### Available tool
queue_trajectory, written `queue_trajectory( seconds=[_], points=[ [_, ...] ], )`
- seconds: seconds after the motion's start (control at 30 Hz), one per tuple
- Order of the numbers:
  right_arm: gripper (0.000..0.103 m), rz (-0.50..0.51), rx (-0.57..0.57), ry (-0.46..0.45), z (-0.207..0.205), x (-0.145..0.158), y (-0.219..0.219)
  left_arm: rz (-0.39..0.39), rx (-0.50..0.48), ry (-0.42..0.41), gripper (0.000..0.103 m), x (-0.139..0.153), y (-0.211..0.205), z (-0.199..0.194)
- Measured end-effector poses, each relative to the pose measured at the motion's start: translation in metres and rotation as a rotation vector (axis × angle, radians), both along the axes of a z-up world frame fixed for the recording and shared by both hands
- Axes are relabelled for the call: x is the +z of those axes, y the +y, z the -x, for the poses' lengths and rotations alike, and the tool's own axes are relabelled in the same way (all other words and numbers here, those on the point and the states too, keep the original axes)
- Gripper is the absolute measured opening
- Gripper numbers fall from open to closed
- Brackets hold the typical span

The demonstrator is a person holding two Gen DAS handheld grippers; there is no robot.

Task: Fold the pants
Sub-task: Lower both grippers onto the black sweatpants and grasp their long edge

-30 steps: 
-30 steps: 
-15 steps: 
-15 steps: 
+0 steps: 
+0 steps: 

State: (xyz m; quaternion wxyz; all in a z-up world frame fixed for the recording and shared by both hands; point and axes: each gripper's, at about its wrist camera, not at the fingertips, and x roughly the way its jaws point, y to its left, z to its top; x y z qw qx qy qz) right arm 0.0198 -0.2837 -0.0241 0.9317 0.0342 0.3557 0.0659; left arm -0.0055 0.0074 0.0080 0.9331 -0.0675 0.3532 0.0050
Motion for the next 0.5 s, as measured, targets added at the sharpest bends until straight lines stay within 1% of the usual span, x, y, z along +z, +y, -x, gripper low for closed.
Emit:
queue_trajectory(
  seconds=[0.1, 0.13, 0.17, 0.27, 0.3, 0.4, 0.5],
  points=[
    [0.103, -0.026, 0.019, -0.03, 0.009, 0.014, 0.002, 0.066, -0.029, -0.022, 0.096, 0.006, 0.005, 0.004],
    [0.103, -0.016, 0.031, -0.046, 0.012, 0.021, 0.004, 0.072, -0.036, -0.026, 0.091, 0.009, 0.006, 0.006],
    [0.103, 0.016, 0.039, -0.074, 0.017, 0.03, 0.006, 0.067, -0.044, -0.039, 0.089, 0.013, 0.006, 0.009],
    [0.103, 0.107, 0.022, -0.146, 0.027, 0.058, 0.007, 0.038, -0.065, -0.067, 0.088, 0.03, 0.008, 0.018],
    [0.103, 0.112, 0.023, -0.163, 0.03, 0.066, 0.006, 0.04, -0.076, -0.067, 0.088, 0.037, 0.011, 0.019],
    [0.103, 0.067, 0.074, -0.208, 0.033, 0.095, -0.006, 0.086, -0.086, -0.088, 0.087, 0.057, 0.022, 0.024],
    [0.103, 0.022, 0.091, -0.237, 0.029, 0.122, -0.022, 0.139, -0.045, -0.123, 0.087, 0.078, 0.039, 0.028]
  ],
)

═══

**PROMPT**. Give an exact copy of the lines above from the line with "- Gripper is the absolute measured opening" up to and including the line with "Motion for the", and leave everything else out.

**WRITTEN ANSWER**.
- Gripper is the absolute measured opening
- Gripper numbers fall from open to closed
- Brackets hold the typical span

The demonstrator is a person holding two Gen DAS handheld grippers; there is no robot.

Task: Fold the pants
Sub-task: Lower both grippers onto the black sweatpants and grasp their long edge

-30 steps: 
-30 steps: 
-15 steps: 
-15 steps: 
+0 steps: 
+0 steps: 

State: (xyz m; quaternion wxyz; all in a z-up world frame fixed for the recording and shared by both hands; point and axes: each gripper's, at about its wrist camera, not at the fingertips, and x roughly the way its jaws point, y to its left, z to its top; x y z qw qx qy qz) right arm 0.0198 -0.2837 -0.0241 0.9317 0.0342 0.3557 0.0659; left arm -0.0055 0.0074 0.0080 0.9331 -0.0675 0.3532 0.0050
Motion for the next 0.5 s, as measured, targets added at the sharpest bends until straight lines stay within 1% of the usual span, x, y, z along +z, +y, -x, gripper low for closed.

Nothing more is needed for this answer.